- Real Estate
These 4 Measures Indicate That Electra Real Estate (TLV:ELCRE) Is Using Debt Reasonably Well
Howard Marks put it nicely when he said that, rather than worrying about share price volatility, 'The possibility of permanent loss is the risk I worry about... and every practical investor I know worries about.' It's only natural to consider a company's balance sheet when you examine how risky it is, since debt is often involved when a business collapses. Importantly, Electra Real Estate Ltd. (TLV:ELCRE) does carry debt. But is this debt a concern to shareholders?
Why Does Debt Bring Risk?
Debt assists a business until the business has trouble paying it off, either with new capital or with free cash flow. In the worst case scenario, a company can go bankrupt if it cannot pay its creditors. However, a more usual (but still expensive) situation is where a company must dilute shareholders at a cheap share price simply to get debt under control. Of course, the upside of debt is that it often represents cheap capital, especially when it replaces dilution in a company with the ability to reinvest at high rates of return. When we examine debt levels, we first consider both cash and debt levels, together.

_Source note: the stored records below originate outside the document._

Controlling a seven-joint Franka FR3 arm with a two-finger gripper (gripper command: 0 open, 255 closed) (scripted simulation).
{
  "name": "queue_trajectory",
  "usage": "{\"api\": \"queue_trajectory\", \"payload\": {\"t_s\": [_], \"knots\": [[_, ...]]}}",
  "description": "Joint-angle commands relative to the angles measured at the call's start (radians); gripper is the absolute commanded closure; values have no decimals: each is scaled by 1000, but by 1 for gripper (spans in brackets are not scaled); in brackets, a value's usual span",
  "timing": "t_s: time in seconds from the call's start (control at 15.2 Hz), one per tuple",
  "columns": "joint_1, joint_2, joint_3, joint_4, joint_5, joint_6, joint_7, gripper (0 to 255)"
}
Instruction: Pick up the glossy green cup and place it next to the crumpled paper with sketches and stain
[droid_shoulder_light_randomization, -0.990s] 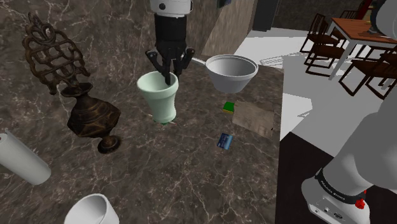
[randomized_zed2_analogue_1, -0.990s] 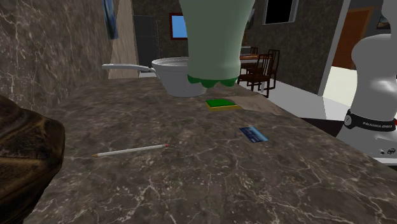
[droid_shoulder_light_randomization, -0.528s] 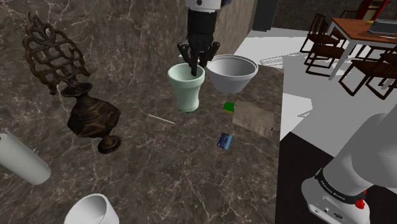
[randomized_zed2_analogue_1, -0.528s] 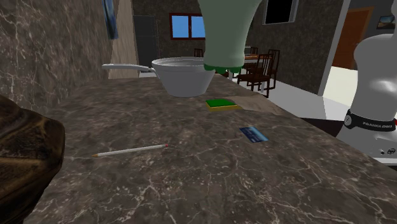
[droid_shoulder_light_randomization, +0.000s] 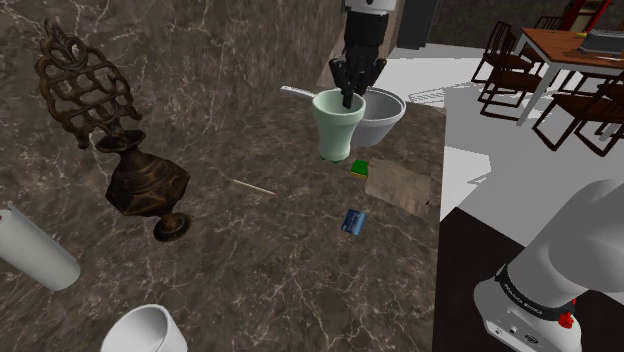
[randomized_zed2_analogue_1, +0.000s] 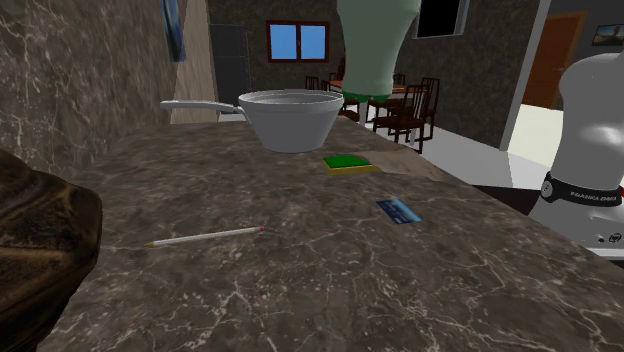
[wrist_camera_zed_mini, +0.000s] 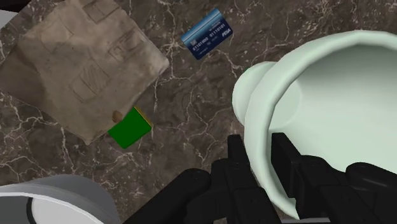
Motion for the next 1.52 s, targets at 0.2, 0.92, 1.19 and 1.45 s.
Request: {"api": "queue_trajectory", "payload": {"t_s": [0.2, 0.92, 1.19, 1.45], "knots": [[-46, -48, -83, -47, -10, -16, -128, 255], [-145, -79, -266, -74, -65, -50, -396, 255], [-181, -58, -332, -50, -86, -62, -493, 255], [-216, -20, -397, -9, -103, -73, -591, 255]]}}
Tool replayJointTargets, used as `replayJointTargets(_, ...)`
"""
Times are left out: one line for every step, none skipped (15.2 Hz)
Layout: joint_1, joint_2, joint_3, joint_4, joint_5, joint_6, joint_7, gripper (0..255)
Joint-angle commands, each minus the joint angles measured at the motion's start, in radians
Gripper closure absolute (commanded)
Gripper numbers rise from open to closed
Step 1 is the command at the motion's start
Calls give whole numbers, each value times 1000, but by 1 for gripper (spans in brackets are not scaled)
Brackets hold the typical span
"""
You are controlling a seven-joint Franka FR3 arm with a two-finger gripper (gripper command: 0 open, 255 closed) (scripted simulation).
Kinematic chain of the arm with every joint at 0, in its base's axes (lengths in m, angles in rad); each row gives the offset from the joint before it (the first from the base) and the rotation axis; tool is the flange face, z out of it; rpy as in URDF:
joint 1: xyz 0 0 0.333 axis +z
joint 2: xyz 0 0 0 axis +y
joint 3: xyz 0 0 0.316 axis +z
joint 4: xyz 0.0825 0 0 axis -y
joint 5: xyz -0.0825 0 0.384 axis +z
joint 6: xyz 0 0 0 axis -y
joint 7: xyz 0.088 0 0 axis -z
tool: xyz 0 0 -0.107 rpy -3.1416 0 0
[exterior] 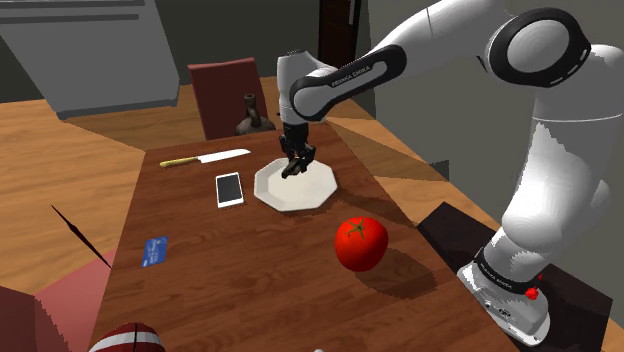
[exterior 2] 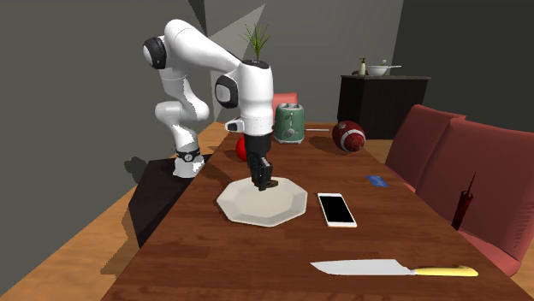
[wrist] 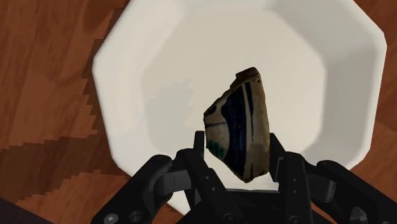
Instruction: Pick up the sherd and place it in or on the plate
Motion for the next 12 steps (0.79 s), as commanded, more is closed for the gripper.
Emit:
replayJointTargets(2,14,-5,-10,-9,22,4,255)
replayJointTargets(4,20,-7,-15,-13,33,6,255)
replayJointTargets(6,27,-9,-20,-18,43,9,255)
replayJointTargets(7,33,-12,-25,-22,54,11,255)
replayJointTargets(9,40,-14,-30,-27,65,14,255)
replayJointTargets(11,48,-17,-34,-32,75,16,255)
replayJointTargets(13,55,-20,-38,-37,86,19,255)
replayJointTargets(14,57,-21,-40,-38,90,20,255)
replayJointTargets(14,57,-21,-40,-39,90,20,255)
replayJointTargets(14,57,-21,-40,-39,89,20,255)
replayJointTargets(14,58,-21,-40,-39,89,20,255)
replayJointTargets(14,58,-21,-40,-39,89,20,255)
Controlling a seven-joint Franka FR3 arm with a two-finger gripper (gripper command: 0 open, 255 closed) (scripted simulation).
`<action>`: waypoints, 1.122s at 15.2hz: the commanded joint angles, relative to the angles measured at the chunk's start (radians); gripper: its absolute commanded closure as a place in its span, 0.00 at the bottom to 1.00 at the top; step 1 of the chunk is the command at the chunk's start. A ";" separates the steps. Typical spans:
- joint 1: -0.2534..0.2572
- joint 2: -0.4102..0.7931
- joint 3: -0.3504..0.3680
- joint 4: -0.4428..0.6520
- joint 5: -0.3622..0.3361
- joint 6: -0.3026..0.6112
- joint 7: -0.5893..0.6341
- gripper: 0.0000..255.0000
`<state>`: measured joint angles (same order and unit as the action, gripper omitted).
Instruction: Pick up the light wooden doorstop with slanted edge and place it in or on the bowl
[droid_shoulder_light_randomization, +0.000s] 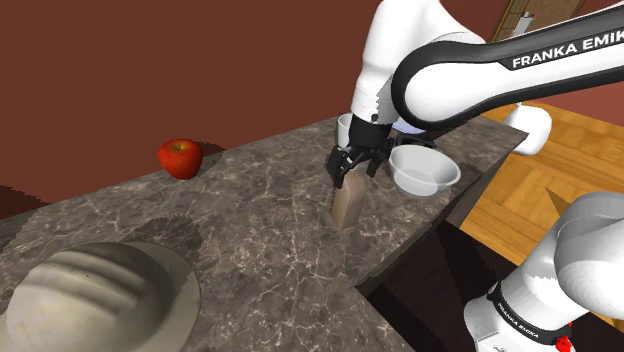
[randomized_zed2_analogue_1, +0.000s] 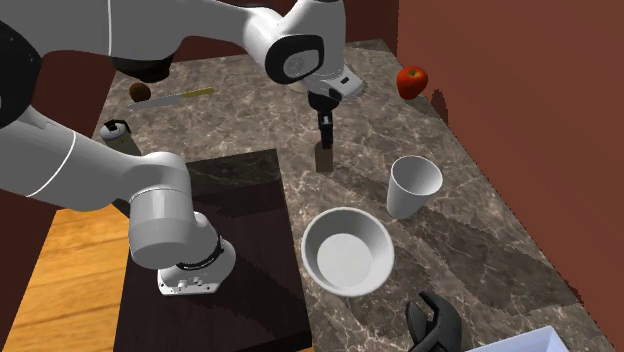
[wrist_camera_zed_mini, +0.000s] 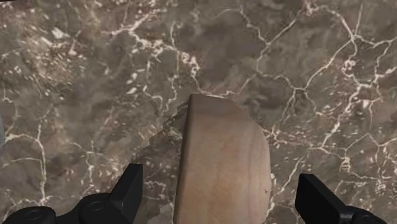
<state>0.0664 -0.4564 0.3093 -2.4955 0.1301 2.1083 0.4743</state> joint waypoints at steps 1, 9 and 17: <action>0.000 0.012 0.006 -0.018 0.001 0.031 0.004 0.00; 0.000 0.023 0.009 -0.031 0.000 0.055 0.005 0.00; 0.000 0.024 0.009 -0.031 0.000 0.056 0.005 1.00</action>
<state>0.0656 -0.4336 0.3177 -2.5253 0.1296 2.1634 0.4796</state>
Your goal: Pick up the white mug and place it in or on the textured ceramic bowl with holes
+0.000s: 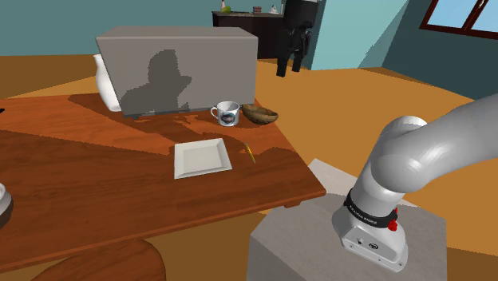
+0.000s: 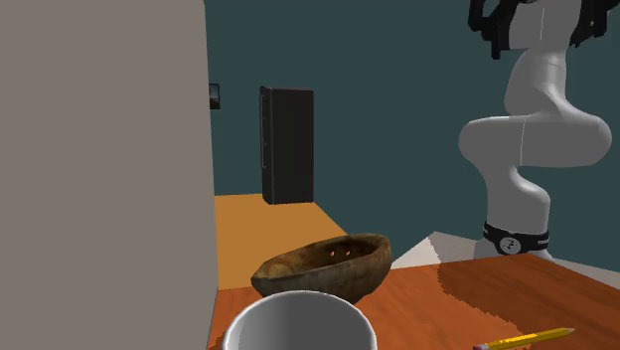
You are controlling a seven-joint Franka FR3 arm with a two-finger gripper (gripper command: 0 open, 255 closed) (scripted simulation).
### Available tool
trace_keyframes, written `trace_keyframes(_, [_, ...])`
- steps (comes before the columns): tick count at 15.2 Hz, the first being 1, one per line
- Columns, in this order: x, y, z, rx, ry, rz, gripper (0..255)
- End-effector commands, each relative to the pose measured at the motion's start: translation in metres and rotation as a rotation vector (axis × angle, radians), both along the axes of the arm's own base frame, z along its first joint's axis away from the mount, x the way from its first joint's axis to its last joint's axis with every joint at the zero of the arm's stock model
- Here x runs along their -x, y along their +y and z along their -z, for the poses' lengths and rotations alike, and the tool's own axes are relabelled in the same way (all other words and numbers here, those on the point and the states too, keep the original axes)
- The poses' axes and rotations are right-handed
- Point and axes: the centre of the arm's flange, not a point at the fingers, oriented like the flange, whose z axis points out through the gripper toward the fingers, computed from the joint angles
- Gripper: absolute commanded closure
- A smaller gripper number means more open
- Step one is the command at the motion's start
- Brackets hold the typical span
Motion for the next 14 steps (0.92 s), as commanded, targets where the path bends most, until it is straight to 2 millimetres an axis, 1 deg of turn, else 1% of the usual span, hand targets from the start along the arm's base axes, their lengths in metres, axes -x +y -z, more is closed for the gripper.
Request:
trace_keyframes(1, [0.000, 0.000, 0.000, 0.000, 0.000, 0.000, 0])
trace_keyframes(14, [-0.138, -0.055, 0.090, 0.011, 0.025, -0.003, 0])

See our latest analysis for Electra Real Estate
How Much Debt Does Electra Real Estate Carry?
You can click the graphic below for the historical numbers, but it shows that as of September 2022 Electra Real Estate had US$284.5m of debt, an increase on US$208.5m, over one year. However, because it has a cash reserve of US$12.1m, its net debt is less, at about US$272.4m.
A Look At Electra Real Estate's Liabilities
The latest balance sheet data shows that Electra Real Estate had liabilities of US$115.7m due within a year, and liabilities of US$293.4m falling due after that. Offsetting these obligations, it had cash of US$12.1m as well as receivables valued at US$138.8m due within 12 months. So it has liabilities totalling US$258.1m more than its cash and near-term receivables, combined.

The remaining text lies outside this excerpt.